Explicit Uncertainty Quantification for Probabilistic Assessment of Rotorcraft Handling Qualities

Abstract

Early-stage vehicle design processes are typically subject to significant uncertainty in aerodynamic loads and control responses. In many cases, it may be necessary to consider this uncertainty in preliminary evaluations of stability, handling qualities, and performance metrics. This article introduces a novel methodology for computing these quantities in a probabilistic framework using the Koopman operator. The algorithm discretizes the uncertainty space and uses relevant transformations or simulations to map each point to the handling qualities evaluation domain, resulting in a stability, handling quality, and/or performance assessment for each discretized point.
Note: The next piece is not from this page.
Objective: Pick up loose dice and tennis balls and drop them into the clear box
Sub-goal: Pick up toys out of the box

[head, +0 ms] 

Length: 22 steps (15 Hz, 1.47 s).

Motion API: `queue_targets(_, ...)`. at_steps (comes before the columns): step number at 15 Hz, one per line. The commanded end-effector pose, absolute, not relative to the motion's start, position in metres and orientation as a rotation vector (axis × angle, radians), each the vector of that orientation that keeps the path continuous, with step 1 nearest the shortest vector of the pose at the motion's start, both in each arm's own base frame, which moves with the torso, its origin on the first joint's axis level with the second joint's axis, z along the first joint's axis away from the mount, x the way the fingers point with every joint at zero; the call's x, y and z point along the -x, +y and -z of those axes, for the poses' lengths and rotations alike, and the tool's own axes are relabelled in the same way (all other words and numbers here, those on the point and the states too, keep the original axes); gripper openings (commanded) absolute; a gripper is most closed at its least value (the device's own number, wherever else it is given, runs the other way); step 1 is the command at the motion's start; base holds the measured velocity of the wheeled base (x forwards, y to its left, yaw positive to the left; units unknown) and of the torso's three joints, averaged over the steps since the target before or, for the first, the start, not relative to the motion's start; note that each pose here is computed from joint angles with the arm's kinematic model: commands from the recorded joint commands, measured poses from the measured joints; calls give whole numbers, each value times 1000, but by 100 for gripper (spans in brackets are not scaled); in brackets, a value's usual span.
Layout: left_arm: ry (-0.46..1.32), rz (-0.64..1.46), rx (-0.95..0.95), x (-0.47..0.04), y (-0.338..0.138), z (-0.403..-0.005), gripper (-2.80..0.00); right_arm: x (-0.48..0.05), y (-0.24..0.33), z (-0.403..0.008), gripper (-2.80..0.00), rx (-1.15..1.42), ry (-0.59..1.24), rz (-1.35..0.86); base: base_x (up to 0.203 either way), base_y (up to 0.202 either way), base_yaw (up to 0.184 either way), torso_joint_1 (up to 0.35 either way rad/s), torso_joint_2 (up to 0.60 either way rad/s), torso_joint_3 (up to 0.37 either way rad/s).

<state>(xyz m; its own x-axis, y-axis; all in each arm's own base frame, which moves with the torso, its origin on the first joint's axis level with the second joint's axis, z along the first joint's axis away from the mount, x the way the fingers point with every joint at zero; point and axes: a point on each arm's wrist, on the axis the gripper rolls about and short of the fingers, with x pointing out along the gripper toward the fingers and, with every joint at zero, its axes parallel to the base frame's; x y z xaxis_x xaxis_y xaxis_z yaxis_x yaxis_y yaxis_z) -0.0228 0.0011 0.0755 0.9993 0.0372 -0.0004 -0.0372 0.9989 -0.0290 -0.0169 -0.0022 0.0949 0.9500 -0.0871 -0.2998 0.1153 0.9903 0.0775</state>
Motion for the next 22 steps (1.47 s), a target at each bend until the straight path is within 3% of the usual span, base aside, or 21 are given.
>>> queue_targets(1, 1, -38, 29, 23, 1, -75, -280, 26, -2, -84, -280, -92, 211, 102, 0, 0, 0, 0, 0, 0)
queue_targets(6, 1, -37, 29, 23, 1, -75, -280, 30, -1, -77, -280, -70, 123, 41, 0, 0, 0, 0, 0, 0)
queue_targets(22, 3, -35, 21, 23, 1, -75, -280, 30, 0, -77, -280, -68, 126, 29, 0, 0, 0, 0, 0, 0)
The expected value of the stability, handling quality, and/or performance requirement is then computed via quadrature integration, yielding a probabilistic assessment with respect to relevant specifications. The methodology is demonstrated through two examples involving a quadrotor unmanned aerial system and a generic utility helicopter. In the first example, the methodology is applied to evaluate the handling qualities of a quadrotor, for which a multiloop dynamic inversion controller is developed. In the second example, the method is used to quantify the impact of parametric uncertainty in a pilot model on specific pilot–vehicle system performance specifications and to predict vehicle handling qualities. The proposed explicit uncertainty quantification approach is shown to provide a convenient framework for the propagation of parametric uncertainty to stability, handling quality, and performance specifications with unique advantages over Monte Carlo techniques.